"O livro dos gatos práticos do velho gambá", um clássico infantil de T.S. Eliot, surge agora renovado numa irrepreensível tradução de Daniel Jonas. A edição é da Assírio & Alvim.
Corpo do artigo
Não é em vão que os poetas parecem gostar tanto de gatos (já o inverso é outra história...): o mistério que cada um deles carrega torna-os mensageiros especiais de uma qualquer divindade secreta que nunca nos é revelada na plenitude, por mais esforços que façamos nesse sentido (e nos outros também). Magnânimos e indolentes, mas nunca servis, conservam todas as virtudes dos homens sem os seus vícios, como escreveu Lord Byron: "beleza sem vaidade, força sem insolência, coragem sem ferocidade".
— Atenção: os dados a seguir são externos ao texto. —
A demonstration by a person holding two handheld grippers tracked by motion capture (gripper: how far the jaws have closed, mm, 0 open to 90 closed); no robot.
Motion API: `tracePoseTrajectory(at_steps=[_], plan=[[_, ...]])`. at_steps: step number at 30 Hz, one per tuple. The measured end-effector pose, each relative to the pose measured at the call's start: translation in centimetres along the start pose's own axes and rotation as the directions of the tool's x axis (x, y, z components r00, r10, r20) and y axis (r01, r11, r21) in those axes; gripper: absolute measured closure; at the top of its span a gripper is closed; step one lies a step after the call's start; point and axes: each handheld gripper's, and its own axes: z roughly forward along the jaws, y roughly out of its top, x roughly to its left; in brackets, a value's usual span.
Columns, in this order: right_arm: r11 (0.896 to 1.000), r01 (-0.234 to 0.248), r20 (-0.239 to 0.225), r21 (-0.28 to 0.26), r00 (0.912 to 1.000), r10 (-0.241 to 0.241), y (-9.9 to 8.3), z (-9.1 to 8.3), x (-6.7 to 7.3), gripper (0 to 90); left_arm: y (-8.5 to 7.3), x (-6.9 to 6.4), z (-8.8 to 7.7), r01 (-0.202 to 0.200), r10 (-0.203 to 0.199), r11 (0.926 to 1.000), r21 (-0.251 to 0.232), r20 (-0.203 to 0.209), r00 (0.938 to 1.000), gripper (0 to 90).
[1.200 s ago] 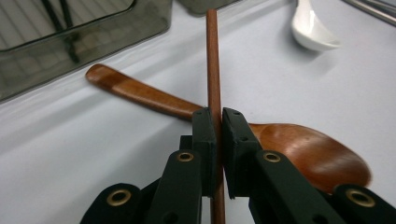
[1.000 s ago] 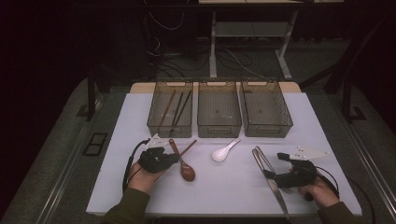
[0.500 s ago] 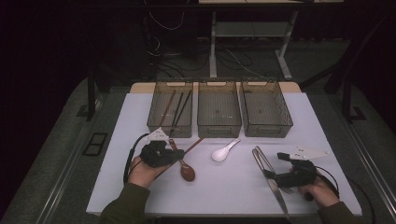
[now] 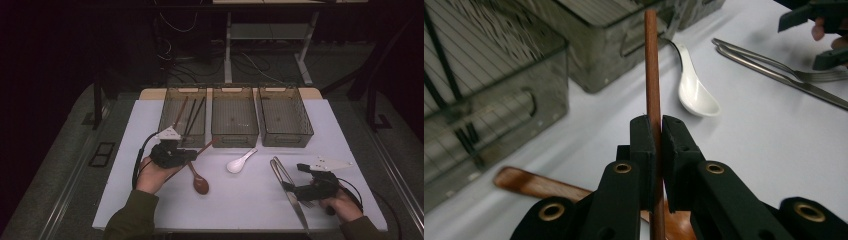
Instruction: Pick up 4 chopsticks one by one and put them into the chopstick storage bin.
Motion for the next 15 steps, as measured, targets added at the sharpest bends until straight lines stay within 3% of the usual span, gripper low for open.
tracePoseTrajectory(at_steps=[15], plan=[[1.0, -0.006, 0.004, 0.004, 1.0, 0.006, 0.0, 0.0, -0.1, 9.8, 3.6, 1.8, 0.4, -0.025, 0.024, 0.9988, -0.041, -0.033, 0.9992, 83.7]])
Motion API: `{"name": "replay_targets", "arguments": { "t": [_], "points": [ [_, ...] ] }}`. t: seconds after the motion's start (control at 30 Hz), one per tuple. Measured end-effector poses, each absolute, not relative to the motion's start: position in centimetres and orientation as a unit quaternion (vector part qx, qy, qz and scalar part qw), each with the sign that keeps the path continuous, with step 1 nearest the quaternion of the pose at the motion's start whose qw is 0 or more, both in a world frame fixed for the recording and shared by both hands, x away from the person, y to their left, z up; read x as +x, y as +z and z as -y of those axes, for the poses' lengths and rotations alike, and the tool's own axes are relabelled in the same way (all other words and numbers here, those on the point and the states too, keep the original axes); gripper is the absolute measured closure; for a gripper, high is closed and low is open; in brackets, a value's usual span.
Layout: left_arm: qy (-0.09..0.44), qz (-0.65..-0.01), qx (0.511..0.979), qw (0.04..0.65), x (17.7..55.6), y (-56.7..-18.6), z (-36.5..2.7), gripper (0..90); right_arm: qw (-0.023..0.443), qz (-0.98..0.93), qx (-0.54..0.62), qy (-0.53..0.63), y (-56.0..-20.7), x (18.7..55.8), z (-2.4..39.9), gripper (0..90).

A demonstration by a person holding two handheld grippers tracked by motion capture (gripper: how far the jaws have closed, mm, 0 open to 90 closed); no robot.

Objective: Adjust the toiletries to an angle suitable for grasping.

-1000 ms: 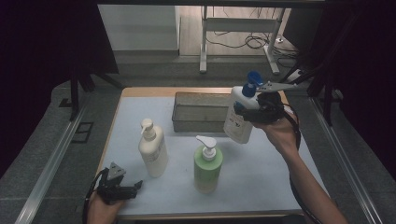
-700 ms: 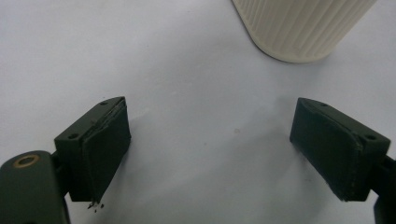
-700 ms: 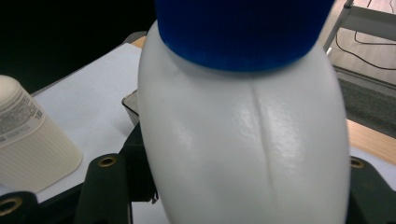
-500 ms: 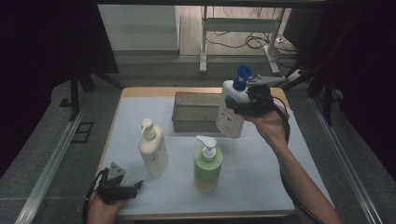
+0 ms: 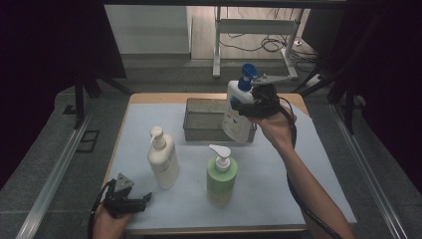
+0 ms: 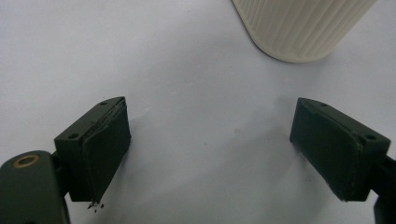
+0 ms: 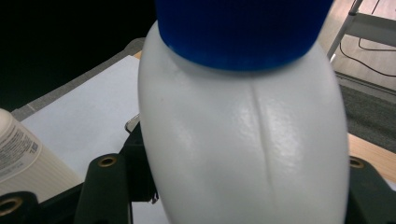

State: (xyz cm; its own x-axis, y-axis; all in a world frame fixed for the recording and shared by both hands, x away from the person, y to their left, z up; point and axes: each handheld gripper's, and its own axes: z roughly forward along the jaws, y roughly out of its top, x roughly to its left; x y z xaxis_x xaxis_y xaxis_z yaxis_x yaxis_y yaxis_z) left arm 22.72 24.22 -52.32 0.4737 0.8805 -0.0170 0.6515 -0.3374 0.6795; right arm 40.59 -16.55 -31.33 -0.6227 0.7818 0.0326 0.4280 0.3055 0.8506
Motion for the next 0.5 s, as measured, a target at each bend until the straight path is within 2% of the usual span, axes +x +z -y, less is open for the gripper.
{"name": "replay_targets", "arguments": {
  "t": [0.5],
  "points": [
    [0.18,-0.48,0.798,0.317,22.7,-52.3,-24.2,12.4,0.2,-0.777,0.392,0.449,-31.3,42.5,14.3,40.4]
  ]
}}
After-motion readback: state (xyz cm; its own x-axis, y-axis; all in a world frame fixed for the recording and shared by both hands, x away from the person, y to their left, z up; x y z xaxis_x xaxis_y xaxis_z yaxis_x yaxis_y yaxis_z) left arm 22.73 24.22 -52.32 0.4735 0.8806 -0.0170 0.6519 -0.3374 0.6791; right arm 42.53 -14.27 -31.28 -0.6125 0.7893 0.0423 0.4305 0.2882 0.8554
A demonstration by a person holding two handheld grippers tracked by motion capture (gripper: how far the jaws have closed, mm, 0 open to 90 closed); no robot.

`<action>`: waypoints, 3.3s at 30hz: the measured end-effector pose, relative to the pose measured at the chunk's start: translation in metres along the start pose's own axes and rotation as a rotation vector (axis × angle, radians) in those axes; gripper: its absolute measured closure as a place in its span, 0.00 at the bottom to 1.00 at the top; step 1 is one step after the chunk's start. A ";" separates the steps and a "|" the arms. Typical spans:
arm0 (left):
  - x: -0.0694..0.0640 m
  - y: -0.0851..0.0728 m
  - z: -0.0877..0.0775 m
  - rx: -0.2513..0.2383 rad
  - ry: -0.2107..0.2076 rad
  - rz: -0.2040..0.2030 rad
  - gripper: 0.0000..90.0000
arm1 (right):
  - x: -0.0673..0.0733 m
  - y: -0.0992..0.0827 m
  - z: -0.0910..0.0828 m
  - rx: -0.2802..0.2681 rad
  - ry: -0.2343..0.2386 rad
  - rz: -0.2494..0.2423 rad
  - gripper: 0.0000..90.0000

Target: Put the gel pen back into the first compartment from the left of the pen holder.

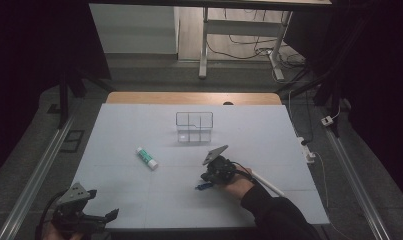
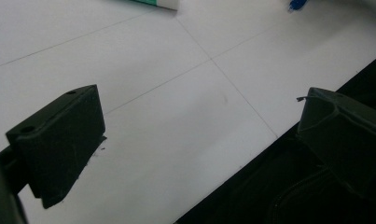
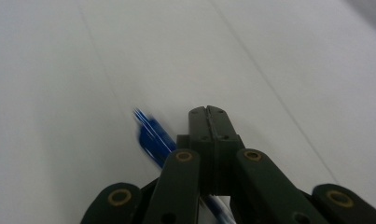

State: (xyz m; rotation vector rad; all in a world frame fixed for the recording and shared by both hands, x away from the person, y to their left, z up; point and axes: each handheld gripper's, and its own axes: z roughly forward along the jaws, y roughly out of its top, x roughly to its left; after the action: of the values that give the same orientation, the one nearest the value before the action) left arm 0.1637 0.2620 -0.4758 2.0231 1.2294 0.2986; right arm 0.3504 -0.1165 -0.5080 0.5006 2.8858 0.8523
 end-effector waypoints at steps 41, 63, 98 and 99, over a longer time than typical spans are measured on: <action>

A justa fama destes felinos como os mais literários dos animais tem em T.S. Eliot um dos seus grandes cultores. Os poemas aparentemente despretensiosos que escreveu para amigos e familiares - enviados por carta durante logos meses - granjearam uma popularidade tal que a sua publicação em livro, no ano de 1939, foi quase uma inevitabilidade. Assim como o imenso acolhimento registado, surpreendente até o próprio poeta e ensaísta naturalizado britânico em 1927.
Nesta dezena e meia de poemas fortemente marcados pela musicalidade e pelo ritmo, os gatos assumem a sua condição de senhores do universo. Tão poderosos que são até capazes de transmitir a ilusão contrária, para grande contentamento nosso.
Como o Rão Tão Estirão, um dos felpudos protagonistas destas histórias: "Se lhe ofereceres faisão, diz que prefere tetraz/Se num apartamento o pões, querias mais mansão/E se o pões na mansão, queria apartamento, aliás/Se lhe deres um ratinho antes pede um ratão/E antes um ratinho se um ratão alguém lhe traz/Curioso Gato o Rão Tão Estirão/E não adianta nada reclamar/Pois há de dar/Por onde der/E não adianta, nada a fazer".
Muitas outras estirpes de gatos se espreguiçam pelos poemas. Gatos como Mungojerrie e Rumpelteazer, "palhaços chalupas, funâmbulos e acrobatas, cómicos manhosos"; Tigrunho, "um gato do mais bravo dos que vão pró alto mar", ou Macavity, "gato-mistério" que consegue ter sempre o álibi perfeito à hora do crime.
Muito distintos, afinal do cão, que "por não ter orgulho" "é tratado abaixo de um", como escreve Eliot.
Para a excelência deste volume contribui em muito a tradução de Daniel Jonas, capaz de transportar para o idioma pátrio a agilidade linguística e a fluência narrativa originais.